FIG. 1 is a diagram showing an electrode arrangement.

FIG. 2 is a diagram showing a waveform of a drive signal according to the first embodiment of the present invention.

FIG. 3 is a diagram showing a configuration of a scanning signal for two frames.

FIG. 4 is a diagram showing waveforms of scanning signals for two frames.

FIG. 5 is a diagram showing drive waveforms according to the second embodiment.

FIG. 6 is a diagram showing an array of drive signals thereof.

FIG. 7 is a diagram showing drive waveforms according to the third embodiment.

FIG. 8 is a diagram showing an arrangement of the scanning signals.

FIG. 9 is a diagram showing a drive waveform according to a conventional 2-pulse method.

FIG. 10 is a diagram showing the configuration of the scanning signal X ₁ to ₅ scanning electrodes Y ₁ to ₅ display electrodes S selection signal AS reverse polarity selection signal NS non-selection signal ANS reverse polarity non-selection signal PR pre-reset signal APR reverse polarity pre Reset signal

Claims (3)

[Claims] 1. A bistable pixel is formed at the intersection of a scan electrode and a signal electrode, and all pixels on the scan electrode are reset to either dark or bright by a reset signal applied to the scan electrode.
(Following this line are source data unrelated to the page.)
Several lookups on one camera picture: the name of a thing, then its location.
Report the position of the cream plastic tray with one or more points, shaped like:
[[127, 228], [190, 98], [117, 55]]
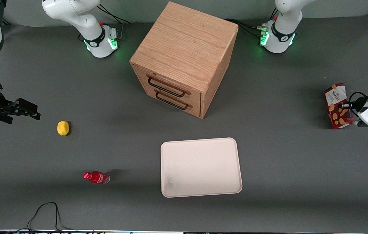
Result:
[[200, 167]]

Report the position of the upper wooden drawer front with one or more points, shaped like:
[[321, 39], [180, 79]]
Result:
[[170, 85]]

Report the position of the lower wooden drawer front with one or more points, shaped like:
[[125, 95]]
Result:
[[193, 109]]

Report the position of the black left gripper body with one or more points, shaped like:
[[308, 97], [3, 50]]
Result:
[[357, 104]]

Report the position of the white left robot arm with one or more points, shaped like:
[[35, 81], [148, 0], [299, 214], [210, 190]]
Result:
[[279, 37]]

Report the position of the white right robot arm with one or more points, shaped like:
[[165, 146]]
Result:
[[101, 40]]

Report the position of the red soda bottle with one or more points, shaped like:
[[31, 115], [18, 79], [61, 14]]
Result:
[[97, 177]]

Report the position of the wooden drawer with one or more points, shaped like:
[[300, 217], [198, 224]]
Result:
[[170, 85], [193, 109]]

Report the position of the wooden two-drawer cabinet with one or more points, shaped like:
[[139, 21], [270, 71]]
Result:
[[187, 48]]

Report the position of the yellow lemon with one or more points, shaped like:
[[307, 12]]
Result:
[[62, 128]]

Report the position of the red cookie box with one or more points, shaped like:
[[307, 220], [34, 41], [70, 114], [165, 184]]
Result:
[[335, 113]]
In a flat-panel display device in which a pixel at an intersection of the scanning electrode to which a selection signal is applied and the signal electrode to which a writing signal is applied is controlled to have a predetermined brightness and written and stored, one reset signal and A matrix driving method for a flat-panel display device, characterized in that the polarities of the respective frames formed by one selection signal and a large number of non-selection signals are reversed every fixed number of frames. 2. The matrix driving method for a flat panel display device according to claim 1, wherein a forward assist signal having the same polarity as the effective pulse is added immediately after the effective pulse for inverting the reset state. 3. The matrix driving method for a flat panel display device according to claim 1, wherein an inverse assist signal having a polarity opposite to that of the effective pulse is added immediately after the effective pulse for inverting the reset state.